State the number of lines in the records beneath that hold the word "left", and add nothing.

■ ■ ■ ■

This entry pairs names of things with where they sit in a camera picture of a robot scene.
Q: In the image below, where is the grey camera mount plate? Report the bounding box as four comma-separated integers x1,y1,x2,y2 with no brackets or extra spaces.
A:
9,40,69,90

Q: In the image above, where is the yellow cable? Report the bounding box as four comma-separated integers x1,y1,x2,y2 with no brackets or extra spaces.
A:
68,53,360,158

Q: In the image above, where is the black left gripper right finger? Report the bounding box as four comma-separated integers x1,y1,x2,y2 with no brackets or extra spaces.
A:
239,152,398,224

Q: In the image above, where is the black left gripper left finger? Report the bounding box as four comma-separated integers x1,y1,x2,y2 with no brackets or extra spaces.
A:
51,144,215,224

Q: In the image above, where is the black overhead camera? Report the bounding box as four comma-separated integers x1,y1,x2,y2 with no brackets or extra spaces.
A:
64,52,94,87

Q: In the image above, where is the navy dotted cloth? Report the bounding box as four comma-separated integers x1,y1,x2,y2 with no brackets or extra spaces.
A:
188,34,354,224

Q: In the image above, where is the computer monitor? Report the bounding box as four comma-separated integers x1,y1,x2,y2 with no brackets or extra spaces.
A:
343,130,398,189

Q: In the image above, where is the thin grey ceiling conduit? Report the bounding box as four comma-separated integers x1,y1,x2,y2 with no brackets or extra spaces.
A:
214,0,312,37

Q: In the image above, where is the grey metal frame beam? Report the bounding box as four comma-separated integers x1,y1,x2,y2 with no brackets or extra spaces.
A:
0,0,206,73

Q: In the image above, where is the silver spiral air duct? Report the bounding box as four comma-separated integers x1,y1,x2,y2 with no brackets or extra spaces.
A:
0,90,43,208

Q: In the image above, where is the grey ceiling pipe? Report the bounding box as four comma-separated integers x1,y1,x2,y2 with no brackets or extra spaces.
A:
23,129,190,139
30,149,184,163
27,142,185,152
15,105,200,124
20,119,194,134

■ ■ ■ ■

**ANSWER TO THE EXERCISE**
2